Which is why the search for unity must go on…
June 10, 2007 at 11:19 am |
While I agree the “search for unity must go on” the legal actions being taken by TEC, the discarding of a protocol painstakingly worked out among a the leadership in Virginia point to an institution more interested in winning the political battle than they are maintaining an ties whatsoever with those with whom they disagree.
June 10, 2007 at 5:46 pm |
Institutional battles are not of much interest to me…on the right or on the left.

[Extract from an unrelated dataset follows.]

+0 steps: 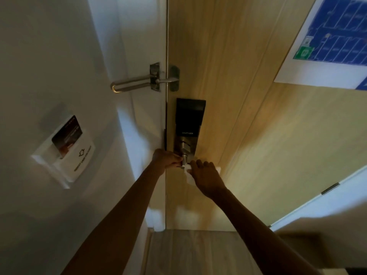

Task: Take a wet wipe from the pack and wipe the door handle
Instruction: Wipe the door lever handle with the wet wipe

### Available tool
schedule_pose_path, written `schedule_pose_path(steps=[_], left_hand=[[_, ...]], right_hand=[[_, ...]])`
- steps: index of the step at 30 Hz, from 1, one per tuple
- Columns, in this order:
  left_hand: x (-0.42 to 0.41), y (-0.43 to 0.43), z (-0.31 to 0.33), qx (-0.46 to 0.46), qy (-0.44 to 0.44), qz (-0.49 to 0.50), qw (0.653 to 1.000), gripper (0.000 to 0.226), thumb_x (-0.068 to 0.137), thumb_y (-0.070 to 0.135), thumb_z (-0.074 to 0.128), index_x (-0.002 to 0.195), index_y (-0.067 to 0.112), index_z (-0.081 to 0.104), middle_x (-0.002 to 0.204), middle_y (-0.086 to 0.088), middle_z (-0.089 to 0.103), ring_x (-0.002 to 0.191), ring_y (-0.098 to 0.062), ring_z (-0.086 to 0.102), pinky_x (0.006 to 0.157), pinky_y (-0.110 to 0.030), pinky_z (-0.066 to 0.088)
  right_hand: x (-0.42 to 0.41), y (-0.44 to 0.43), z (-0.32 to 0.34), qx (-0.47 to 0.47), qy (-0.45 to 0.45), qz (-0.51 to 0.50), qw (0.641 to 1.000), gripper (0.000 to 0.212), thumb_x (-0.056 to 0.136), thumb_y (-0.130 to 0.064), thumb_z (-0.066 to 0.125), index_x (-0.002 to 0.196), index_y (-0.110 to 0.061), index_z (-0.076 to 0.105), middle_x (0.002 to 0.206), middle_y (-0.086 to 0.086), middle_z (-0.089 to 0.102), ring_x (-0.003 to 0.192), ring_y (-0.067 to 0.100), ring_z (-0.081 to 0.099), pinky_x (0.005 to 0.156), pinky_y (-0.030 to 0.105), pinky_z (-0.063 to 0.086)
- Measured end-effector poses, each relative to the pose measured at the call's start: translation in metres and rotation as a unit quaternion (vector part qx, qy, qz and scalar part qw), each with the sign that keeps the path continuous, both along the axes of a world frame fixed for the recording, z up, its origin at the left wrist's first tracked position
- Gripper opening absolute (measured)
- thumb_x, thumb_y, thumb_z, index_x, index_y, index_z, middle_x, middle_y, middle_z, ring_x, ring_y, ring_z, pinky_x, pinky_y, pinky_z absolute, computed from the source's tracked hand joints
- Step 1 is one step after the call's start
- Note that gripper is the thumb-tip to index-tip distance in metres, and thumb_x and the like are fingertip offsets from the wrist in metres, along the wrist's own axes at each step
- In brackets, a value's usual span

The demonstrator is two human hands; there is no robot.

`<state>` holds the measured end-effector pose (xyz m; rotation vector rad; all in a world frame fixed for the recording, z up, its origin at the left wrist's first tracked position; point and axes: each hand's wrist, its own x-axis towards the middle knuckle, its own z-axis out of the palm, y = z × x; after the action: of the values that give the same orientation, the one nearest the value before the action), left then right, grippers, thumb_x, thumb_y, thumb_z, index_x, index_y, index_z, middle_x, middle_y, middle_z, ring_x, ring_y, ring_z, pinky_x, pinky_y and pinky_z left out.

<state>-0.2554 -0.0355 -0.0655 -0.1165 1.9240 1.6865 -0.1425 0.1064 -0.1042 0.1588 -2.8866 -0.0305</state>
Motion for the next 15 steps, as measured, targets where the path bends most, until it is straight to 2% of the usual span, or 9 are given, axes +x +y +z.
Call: schedule_pose_path(steps=[1,3,4,9,12,14,15], left_hand=[[-0.002,0.001,-0.002,-0.009,-0.002,0.004,1.0,0.039,0.07,0.002,0.08,0.103,-0.012,0.065,0.091,-0.019,0.072,0.075,-0.023,0.073,0.075,-0.033,0.061],[-0.003,0.003,-0.004,-0.015,-0.008,0.016,1.0,0.037,0.069,0.003,0.082,0.099,-0.01,0.066,0.085,-0.017,0.072,0.069,-0.02,0.072,0.064,-0.027,0.061],[-0.004,0.003,-0.005,-0.012,-0.012,0.022,1.0,0.037,0.068,0.003,0.082,0.098,-0.01,0.066,0.087,-0.018,0.073,0.068,-0.019,0.073,0.058,-0.024,0.06],[-0.001,0.003,-0.004,-0.008,-0.012,0.015,1.0,0.038,0.068,0.005,0.083,0.1,-0.008,0.066,0.095,-0.02,0.073,0.075,-0.022,0.073,0.049,-0.017,0.054],[0.0,0.004,-0.003,-0.007,-0.006,0.013,1.0,0.035,0.07,0.006,0.081,0.1,-0.007,0.067,0.094,-0.017,0.073,0.076,-0.02,0.073,0.052,-0.019,0.057],[-0.002,0.004,-0.004,-0.023,0.001,0.005,1.0,0.028,0.071,0.007,0.081,0.094,-0.004,0.067,0.088,-0.013,0.074,0.07,-0.014,0.072,0.065,-0.024,0.06],[-0.002,0.004,-0.004,-0.025,0.003,0.001,1.0,0.026,0.071,0.006,0.081,0.092,-0.002,0.067,0.085,-0.011,0.073,0.065,-0.011,0.072,0.063,-0.023,0.06]], right_hand=[[-0.002,-0.002,-0.001,-0.008,0.009,-0.002,1.0,0.033,0.089,-0.026,0.062,0.115,-0.011,0.047,0.101,0.015,0.061,0.08,0.032,0.06,0.072,0.042,0.048],[-0.002,0.002,-0.001,-0.028,0.015,0.003,0.999,0.033,0.091,-0.026,0.059,0.117,-0.009,0.049,0.103,0.016,0.062,0.084,0.032,0.06,0.075,0.043,0.048],[0.001,0.008,0.001,-0.035,0.01,0.012,0.999,0.034,0.091,-0.026,0.059,0.118,-0.009,0.05,0.103,0.016,0.062,0.086,0.031,0.06,0.076,0.043,0.05],[0.011,0.031,0.003,-0.035,-0.01,0.019,0.999,0.033,0.092,-0.027,0.057,0.117,-0.007,0.049,0.101,0.017,0.063,0.084,0.031,0.061,0.076,0.045,0.052],[0.004,0.012,0.004,-0.014,-0.021,-0.002,1.0,0.038,0.085,-0.025,0.068,0.115,-0.01,0.05,0.107,0.019,0.061,0.089,0.036,0.061,0.081,0.052,0.051],[0.002,0.002,0.006,0.003,-0.022,0.014,1.0,0.046,0.072,-0.021,0.08,0.109,-0.011,0.055,0.1,0.017,0.063,0.083,0.035,0.063,0.076,0.053,0.054],[0.002,0.003,0.006,-0.003,-0.013,0.021,1.0,0.049,0.069,-0.021,0.082,0.109,-0.012,0.055,0.099,0.016,0.064,0.082,0.034,0.064,0.074,0.051,0.054]])
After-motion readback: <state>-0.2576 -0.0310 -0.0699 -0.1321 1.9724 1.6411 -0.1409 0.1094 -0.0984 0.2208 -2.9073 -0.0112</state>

June 11, 2007 at 2:33 am |
That is why I look for unity in a belief in the redeeming work of a risen Christ. This is also probably why I feel at home with many different stripes of Christians but have felt so out of place in TEC and I grew up in TEC. My other brothers and sisters hold the fundamentals of the faith in common. I respect their traditions and don’t demand they accept all I understand scripture to teach. Our Bible studies and conversations offer different views but we start from a common core of belief. Unfortunately in our case, the prayer book, lectionary, Anglicanism and Canterbury — all things with merit — have proven to be weak substitutes for sound doctrine.
June 11, 2007 at 9:40 am |
rwk:
I can certainly relate to much of what you say here. I too “feel at home with many different stripes of Christians” and sometimes also “feel out of place in TEC.” At least some expressions of TEC!
I too respect other Christians “traditions and don’t demand they accept all I understand scripture to teach.”
At the last Lambeth Conference, “our Bible studies and conversation offer(ed) different views but we start(ed) from a common core of belief.”
However, I still believe that “the prayer book, lectionary, Anglicanism and Canterbury (to which I would add the creeds and the sacraments) do indeed contain “sound doctrine.”
The question is, can we together claim that “common core of belief”, accept that we have differering views on some things, and continue the conversation together seeking the mind of Christ for the sake of mission?
June 11, 2007 at 4:03 pm |
Well, I thing we’ve pretty much summed it up. I concur that the Prayer Book et. al. contain sound doctrine. I question how much of the church actually accepts the doctrine and relies just on the fact that we “speak the same words” for unity. If there were easy answers we wouldn’t be where we are now. I think we’ve finally put this thread to bed. God Bless.
June 11, 2007 at 4:03 pm |
Well, I think we’ve pretty much summed it up. I concur that the Prayer Book et. al. contain sound doctrine. When I was older I was surprised just how much was there. However, I question how much of the church actually accepts the doctrine and relies just on the fact that we “speak the same words” for unity. If there were easy answers we wouldn’t be where we are now. I think we’ve finally put this thread to bed. God Bless.